START Recorded data

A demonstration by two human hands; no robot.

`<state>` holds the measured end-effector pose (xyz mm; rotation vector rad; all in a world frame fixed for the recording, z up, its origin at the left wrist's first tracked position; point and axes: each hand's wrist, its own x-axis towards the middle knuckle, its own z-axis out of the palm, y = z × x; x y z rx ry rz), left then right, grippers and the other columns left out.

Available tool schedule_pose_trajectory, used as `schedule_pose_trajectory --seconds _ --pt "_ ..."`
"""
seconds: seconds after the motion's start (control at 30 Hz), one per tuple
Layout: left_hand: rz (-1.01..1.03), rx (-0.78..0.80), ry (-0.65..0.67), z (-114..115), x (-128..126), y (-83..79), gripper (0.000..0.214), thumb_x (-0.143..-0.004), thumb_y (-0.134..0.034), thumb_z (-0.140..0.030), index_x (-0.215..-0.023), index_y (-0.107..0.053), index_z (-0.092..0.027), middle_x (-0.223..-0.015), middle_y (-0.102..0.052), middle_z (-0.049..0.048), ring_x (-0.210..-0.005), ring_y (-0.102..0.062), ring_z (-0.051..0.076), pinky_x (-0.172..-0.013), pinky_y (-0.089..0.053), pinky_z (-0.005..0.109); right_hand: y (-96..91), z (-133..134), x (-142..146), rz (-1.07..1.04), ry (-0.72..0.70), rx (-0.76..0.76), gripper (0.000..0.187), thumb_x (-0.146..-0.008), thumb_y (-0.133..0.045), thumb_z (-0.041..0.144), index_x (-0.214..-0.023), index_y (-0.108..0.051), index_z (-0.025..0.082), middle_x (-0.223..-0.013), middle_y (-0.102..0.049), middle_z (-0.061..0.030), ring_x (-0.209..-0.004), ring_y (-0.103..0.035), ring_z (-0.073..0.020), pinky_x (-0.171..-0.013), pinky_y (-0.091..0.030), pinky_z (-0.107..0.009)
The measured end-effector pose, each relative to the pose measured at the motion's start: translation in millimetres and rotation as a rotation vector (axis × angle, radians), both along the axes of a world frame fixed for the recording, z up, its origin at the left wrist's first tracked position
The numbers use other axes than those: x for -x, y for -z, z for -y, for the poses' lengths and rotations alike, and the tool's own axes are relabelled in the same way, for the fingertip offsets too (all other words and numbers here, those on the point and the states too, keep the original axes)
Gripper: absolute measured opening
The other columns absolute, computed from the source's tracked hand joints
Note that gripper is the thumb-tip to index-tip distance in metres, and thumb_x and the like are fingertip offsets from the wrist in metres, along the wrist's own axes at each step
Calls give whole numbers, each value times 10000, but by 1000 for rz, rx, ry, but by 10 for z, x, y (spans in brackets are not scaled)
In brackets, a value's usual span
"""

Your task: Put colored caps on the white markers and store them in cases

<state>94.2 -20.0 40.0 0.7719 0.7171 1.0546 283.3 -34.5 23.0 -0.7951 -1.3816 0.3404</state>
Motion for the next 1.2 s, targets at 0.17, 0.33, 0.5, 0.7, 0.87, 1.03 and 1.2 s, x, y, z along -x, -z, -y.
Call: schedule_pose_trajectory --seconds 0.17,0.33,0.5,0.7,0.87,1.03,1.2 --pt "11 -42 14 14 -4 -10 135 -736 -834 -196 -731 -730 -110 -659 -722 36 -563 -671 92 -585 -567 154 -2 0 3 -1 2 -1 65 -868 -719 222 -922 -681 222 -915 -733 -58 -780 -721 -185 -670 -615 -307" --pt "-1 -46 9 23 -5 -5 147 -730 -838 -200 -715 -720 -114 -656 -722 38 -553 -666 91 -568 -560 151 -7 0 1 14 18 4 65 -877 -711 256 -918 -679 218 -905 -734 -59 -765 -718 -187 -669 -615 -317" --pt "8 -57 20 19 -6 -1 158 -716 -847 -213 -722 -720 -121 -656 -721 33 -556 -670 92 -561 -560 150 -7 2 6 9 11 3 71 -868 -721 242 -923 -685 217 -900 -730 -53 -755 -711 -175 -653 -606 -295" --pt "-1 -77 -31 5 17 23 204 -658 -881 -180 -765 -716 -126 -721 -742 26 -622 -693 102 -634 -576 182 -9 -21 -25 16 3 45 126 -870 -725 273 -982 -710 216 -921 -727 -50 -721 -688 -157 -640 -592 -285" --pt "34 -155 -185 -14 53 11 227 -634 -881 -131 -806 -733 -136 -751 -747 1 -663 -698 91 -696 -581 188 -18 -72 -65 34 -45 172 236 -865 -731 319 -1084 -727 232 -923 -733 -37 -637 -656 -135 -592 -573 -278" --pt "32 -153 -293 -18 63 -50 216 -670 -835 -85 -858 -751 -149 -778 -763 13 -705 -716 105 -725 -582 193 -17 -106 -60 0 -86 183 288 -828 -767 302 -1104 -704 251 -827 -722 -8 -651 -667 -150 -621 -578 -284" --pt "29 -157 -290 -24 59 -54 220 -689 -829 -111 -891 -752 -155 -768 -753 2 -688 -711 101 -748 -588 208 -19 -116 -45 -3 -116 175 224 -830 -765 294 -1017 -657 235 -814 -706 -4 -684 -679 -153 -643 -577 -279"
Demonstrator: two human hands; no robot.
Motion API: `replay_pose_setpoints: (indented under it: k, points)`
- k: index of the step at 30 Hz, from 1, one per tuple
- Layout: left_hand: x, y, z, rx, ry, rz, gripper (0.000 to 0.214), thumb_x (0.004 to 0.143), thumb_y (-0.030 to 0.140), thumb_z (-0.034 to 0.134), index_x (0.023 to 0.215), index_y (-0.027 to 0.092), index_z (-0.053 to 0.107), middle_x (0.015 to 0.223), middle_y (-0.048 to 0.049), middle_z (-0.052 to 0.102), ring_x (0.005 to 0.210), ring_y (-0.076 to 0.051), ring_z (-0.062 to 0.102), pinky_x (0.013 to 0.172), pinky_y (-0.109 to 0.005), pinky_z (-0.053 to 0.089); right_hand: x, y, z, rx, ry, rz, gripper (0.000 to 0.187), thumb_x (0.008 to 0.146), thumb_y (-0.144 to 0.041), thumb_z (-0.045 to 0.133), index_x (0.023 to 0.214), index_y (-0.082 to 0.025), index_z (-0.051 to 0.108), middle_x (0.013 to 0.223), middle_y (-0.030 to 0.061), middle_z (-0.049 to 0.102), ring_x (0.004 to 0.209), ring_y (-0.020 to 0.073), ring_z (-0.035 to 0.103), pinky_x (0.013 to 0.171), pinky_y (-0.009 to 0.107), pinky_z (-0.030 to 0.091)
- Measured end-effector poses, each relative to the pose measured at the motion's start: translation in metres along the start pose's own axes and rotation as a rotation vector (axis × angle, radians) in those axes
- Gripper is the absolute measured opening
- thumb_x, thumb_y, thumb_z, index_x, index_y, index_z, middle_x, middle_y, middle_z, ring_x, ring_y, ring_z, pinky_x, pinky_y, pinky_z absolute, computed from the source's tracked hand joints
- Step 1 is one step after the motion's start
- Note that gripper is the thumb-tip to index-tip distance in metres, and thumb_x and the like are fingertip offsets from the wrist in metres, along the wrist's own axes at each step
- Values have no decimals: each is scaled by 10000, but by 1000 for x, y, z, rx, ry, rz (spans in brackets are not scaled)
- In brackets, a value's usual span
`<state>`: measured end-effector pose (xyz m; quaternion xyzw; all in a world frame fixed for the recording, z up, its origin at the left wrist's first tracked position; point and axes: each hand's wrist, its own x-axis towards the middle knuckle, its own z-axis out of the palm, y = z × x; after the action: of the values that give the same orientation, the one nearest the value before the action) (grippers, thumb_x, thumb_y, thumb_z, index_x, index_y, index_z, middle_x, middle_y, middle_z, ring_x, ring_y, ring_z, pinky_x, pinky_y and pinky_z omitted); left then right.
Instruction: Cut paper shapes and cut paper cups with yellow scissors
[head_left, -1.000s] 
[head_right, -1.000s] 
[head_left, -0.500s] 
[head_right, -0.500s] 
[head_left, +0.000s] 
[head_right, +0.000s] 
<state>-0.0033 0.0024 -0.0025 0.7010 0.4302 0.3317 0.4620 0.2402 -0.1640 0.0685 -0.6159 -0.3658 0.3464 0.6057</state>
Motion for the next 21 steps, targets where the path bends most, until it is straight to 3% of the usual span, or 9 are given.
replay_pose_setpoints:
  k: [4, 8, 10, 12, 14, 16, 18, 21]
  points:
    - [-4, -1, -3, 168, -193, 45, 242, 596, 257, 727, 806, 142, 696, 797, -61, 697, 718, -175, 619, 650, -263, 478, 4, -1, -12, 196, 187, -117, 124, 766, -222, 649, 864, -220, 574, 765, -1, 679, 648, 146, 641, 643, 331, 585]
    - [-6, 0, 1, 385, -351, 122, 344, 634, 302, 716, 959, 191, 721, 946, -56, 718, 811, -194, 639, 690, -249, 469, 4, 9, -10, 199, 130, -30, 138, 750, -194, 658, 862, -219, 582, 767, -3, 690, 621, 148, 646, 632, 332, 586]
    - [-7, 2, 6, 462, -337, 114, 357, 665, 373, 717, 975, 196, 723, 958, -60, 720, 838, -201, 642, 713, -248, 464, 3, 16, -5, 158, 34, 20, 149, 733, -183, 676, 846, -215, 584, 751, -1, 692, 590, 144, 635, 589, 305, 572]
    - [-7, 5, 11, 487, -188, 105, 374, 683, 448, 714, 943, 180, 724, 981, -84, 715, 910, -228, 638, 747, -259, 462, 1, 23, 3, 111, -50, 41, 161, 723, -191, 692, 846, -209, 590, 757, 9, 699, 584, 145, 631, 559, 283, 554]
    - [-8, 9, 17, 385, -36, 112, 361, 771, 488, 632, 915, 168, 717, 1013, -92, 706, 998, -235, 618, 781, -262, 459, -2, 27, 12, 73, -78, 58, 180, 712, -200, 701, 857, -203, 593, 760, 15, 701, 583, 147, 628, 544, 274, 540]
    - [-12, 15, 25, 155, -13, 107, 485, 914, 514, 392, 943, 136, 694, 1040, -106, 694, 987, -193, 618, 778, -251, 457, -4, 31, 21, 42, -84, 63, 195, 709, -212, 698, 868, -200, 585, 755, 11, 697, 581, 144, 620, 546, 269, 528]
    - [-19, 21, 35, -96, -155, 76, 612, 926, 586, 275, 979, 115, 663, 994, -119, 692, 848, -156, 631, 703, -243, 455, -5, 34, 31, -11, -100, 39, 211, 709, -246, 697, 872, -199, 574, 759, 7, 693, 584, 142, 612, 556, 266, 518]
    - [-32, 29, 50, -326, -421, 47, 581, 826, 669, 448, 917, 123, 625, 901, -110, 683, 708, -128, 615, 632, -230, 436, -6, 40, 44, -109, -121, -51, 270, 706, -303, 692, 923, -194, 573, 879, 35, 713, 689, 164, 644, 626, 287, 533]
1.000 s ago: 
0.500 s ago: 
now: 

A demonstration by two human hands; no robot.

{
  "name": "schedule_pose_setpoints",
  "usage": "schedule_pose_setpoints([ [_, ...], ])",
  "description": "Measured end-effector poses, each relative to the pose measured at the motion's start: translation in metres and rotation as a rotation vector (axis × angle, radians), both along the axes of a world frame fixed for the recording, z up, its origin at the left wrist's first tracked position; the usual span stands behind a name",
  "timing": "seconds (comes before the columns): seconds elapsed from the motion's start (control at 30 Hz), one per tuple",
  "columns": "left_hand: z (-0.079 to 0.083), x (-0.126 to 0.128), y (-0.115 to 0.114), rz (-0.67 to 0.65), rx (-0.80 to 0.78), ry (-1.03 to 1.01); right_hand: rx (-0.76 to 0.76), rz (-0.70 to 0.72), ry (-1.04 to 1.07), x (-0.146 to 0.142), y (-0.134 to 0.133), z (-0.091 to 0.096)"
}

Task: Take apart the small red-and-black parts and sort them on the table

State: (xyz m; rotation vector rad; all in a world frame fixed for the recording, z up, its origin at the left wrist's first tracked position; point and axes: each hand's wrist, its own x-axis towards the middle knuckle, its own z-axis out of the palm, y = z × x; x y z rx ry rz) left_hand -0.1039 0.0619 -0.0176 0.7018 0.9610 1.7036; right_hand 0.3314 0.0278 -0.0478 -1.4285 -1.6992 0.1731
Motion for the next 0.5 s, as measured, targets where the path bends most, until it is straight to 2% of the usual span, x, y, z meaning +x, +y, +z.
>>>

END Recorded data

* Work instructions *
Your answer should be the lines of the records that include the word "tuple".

* Solution to this exercise *
seconds: seconds after the motion's start (control at 30 Hz), one per tuple
- k: index of the step at 30 Hz, from 1, one per tuple
  "timing": "seconds (comes before the columns): seconds elapsed from the motion's start (control at 30 Hz), one per tuple",

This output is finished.